■ What you have to do
Report how many lines of the listing contain the string "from", with no other words.

───── Given material

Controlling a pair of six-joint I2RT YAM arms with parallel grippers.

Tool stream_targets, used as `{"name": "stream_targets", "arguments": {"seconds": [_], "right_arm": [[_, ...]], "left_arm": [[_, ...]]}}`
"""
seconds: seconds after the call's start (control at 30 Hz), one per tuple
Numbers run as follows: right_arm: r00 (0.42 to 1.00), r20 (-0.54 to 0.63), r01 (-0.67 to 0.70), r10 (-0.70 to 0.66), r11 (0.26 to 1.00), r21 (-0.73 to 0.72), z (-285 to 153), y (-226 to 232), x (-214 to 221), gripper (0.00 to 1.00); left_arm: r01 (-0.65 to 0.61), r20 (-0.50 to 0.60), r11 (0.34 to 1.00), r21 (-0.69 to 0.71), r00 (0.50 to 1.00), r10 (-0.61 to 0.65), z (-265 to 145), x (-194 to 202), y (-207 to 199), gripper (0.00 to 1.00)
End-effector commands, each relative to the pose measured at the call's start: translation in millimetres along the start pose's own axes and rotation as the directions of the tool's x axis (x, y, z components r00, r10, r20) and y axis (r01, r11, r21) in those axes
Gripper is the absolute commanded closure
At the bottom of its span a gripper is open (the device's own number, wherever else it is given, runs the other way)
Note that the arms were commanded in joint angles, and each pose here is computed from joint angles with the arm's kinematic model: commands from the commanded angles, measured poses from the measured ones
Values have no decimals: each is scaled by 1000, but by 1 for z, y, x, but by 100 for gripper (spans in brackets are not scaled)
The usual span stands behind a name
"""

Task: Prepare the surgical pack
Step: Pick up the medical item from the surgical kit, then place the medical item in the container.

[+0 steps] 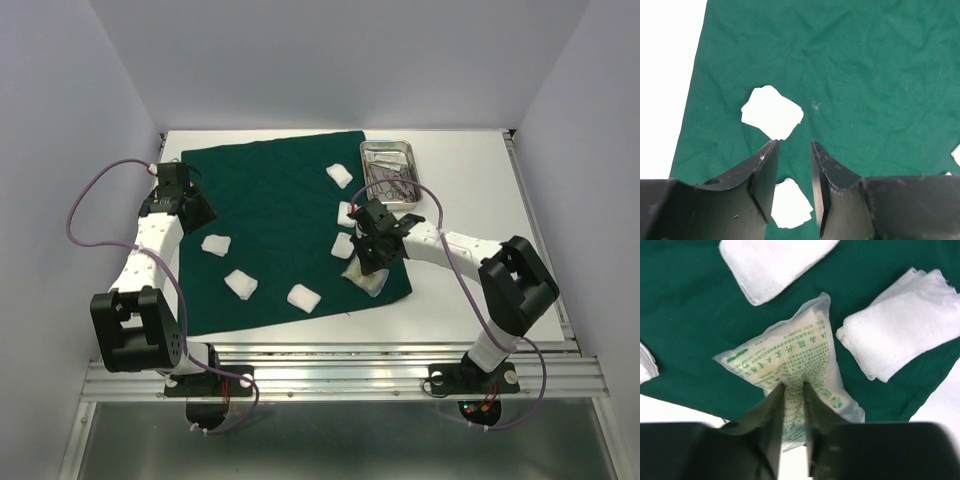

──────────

■ Answer to the exercise
2